O contributo da ATP para um Plano Estratégico do Setor até 2030
T64 - Julho/Agosto

Mário Jorge Machado

Presidente da ATP
E

ncontramo-nos ainda a recuperar de um passado recente, que deixou profundas marcas em todo o sector têxtil e vestuário português, fruto de uma pandemia que ninguém previu, mas que, ainda hoje, condiciona penosamente toda a nossa vida. O presente é instável e incerto, pois a recuperação que temos assistido ao longo de todo este ano, anima-nos, mas não nos tranquiliza, uma vez que o futuro é algo a construir e nenhum de nós o pode antecipar com segurança.

A ATP não quis deixar de assumir o seu compromisso com a indústria que orgulhosamente representa, como tem feito sempre que um novo quadro comunitário se inicia, apresentando o seu habitual contributo para um plano estratégico para a fileira até 2030, procurando identificar as grandes tendências que vão enquadrar o seu desenvolvimento, sugerir linhas de intervenção estruturantes para a sua afirmação, sem evitar as recomendações fundamentais ao Governo e Administração Pública, aos centros de competência de apoio ao sector e, finalmente, às próprias empresas, protagonistas da ação e destinatárias últimas de tudo que realizamos. 

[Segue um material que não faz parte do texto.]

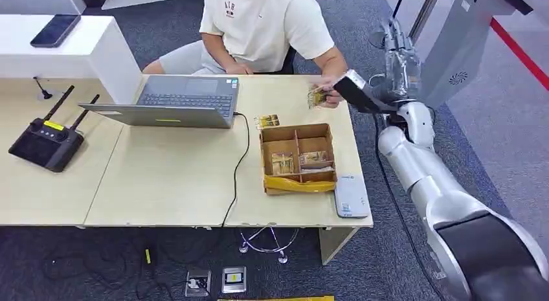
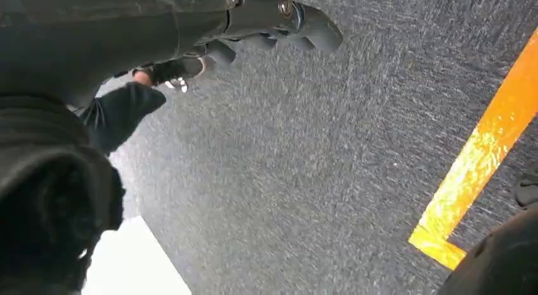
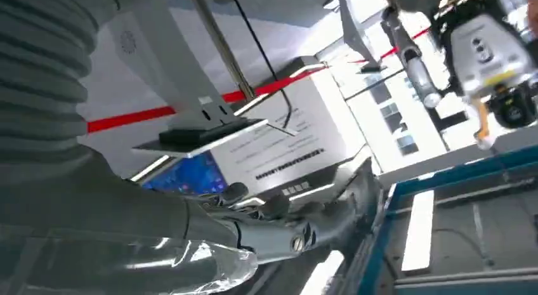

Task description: Pass the card to the sensor for recognition and then transmit it.

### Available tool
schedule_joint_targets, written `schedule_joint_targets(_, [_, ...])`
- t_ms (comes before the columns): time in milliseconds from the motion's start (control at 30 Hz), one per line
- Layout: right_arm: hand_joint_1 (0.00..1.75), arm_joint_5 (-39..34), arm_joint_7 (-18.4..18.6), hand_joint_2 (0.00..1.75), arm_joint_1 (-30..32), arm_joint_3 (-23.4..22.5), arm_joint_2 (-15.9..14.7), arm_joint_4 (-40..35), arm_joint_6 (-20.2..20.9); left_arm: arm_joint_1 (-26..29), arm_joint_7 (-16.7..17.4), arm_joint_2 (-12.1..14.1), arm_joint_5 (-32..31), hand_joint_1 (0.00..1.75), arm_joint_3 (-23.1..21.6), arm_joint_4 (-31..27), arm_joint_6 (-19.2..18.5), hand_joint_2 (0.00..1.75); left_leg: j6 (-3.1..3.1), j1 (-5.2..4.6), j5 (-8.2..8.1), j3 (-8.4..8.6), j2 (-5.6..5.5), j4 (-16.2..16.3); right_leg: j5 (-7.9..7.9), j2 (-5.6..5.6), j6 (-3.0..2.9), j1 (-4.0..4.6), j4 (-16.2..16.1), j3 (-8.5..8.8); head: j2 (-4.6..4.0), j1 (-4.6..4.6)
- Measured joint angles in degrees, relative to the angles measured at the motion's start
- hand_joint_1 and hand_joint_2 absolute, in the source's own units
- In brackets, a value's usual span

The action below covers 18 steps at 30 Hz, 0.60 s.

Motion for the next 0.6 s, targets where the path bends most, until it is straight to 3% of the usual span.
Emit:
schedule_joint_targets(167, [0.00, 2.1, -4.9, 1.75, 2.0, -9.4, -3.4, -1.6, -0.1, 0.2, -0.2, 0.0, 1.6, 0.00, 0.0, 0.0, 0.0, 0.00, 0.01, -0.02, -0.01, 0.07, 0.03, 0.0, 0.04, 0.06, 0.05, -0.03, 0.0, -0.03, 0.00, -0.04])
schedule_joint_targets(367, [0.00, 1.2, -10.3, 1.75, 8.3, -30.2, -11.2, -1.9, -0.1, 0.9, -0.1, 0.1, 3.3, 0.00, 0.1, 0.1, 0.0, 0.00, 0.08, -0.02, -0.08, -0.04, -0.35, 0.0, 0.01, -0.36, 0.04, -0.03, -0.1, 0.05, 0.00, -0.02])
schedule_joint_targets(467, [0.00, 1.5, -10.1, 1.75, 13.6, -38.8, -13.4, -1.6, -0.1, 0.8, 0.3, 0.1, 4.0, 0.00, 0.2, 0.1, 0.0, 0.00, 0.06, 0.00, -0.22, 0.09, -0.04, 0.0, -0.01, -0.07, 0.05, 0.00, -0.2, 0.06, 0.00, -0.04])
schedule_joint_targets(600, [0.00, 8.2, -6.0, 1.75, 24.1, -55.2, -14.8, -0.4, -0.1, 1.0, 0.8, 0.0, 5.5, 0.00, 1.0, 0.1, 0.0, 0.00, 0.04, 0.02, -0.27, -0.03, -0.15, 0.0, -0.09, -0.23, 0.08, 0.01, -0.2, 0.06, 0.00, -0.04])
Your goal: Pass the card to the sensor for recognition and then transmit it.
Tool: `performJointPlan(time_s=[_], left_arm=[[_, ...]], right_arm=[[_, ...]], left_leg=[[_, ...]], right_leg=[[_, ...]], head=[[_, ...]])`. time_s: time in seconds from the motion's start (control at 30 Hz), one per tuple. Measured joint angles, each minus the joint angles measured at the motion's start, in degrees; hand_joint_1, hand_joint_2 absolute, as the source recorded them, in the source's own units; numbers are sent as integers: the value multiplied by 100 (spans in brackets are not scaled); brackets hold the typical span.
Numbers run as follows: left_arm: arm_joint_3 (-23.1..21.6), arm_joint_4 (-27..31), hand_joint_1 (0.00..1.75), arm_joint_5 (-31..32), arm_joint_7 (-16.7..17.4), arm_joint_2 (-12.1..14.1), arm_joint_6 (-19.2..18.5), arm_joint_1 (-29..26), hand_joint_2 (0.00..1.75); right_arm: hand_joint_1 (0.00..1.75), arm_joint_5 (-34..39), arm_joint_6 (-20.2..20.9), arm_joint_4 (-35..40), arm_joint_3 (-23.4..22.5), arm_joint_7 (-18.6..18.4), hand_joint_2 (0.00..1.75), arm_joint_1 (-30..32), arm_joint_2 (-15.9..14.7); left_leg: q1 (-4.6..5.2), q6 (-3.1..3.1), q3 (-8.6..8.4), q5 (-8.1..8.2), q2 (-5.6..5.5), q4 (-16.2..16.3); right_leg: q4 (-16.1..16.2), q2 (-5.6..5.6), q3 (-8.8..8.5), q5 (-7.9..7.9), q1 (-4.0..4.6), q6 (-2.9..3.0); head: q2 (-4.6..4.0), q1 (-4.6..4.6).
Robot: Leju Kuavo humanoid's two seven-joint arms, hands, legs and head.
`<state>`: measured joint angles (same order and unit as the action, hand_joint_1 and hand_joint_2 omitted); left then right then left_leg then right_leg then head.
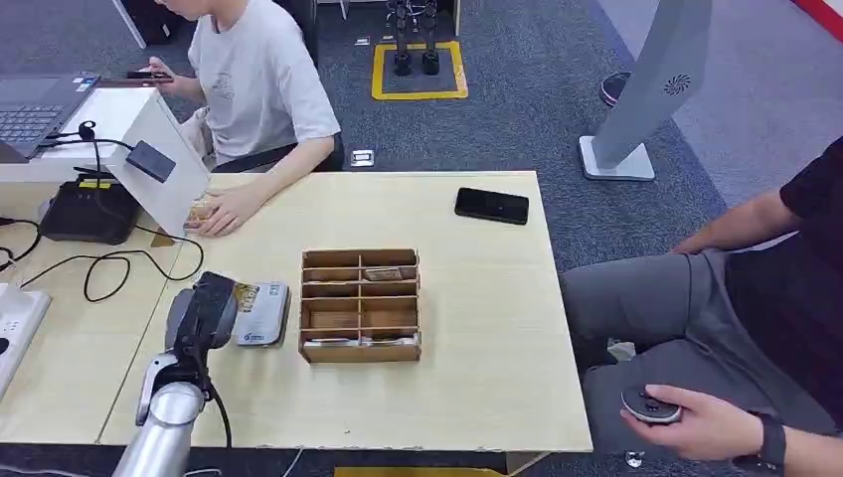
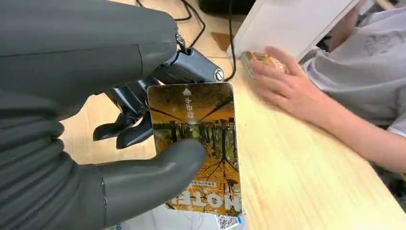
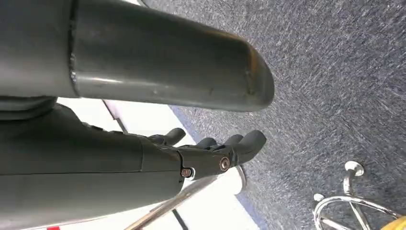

Os anos que se seguirão marcarão um novo tempo que em nada será igual ao que vivemos, incluindo nele os problemas e constrangimentos a que nos habituamos a resolver, assim como as soluções que adotamos e que permitiram a resiliência e reinvenção do sector têxtil português, tornando-o mesmo um “case study” mundial, distinguindo-se pela sua flexibilidade, adaptabilidade, alta reatividade, inovação e criatividade e pela sua capacidade de gerar valor para os clientes internacionais. 

Os “drives” mudaram e já nada nos assegura que os fatores críticos de sucesso, que fizeram a competitividade do “cluster” têxtil nacional na passada década, manterão a sua eficácia, especialmente quando o negócio global da moda está em profunda transformação. Já antes da pandemia COVID, o consumo de artigos de moda nos mercados desenvolvidos estava em queda acentuada, mercê da alteração radical dos valores dos consumidores, especialmente as gerações mais novas, que exigem transparência às marcas e aos produtores, escrutinando onde se fabrica, como se fabrica, com que processos e quais os impactos ambientais e sociais, preocupando-se com as questões da sustentabilidade ambiental, mas também a social e a económica, pugnando por modelos de circularidade produtiva, conferindo uma segunda vida às peças de vestuário ou tornando-as matérias-primas do ciclo industrial seguinte, o que determina menos consumo, consumo mais responsável e a rastreabilidade de todo o sistema.

Os novos “drives” estão seguramente na sustentabilidade e na digitalização, suportados pelo avanço da tecnologia, que estará não apenas focada na eficiência do processo, mas igualmente nos efeitos que a indústria terá no seu entorno, ao mesmo tempo que não deixarão de cumprir os objetivos de sempre, uma vez que a moda não se destina a satisfazer apenas necessidades utilitárias, pois compreende necessariamente uma imaterialidade que lhe aporta valor acrescentado e que transporta felicidade para quem a consome.

Temos como meta, no contributo para o Plano Estratégico que apresentamos recentemente para o sector em 2030, cumprir um cenário ouro, no qual a fileira têxtil conserva a sua relevância, mas melhora substancialmente o seu desempenho qualitativo, o que passa necessariamente por investimentos intensivos em biomateriais, um passo seguinte na afirmação de inovação tecnológica que já é marca deste sector à escala global, pela automatização e robotização de atividades ainda muito dependentes da mão-de-obra intensiva, antecipando e colmatando a sua escassez e acelerando a produtividade do trabalho, e pela capacitação dos recursos humanos orientados a atividades terciárias de valorização da indústria, nos domínios do design, do marketing e da comunicação, que permitam oferecer competências, estruturadas e integradas, em formação especializada de topo, para que o objetivo de gerar e gerir marcas nacionais não se fique no habitual “wishful thinking”.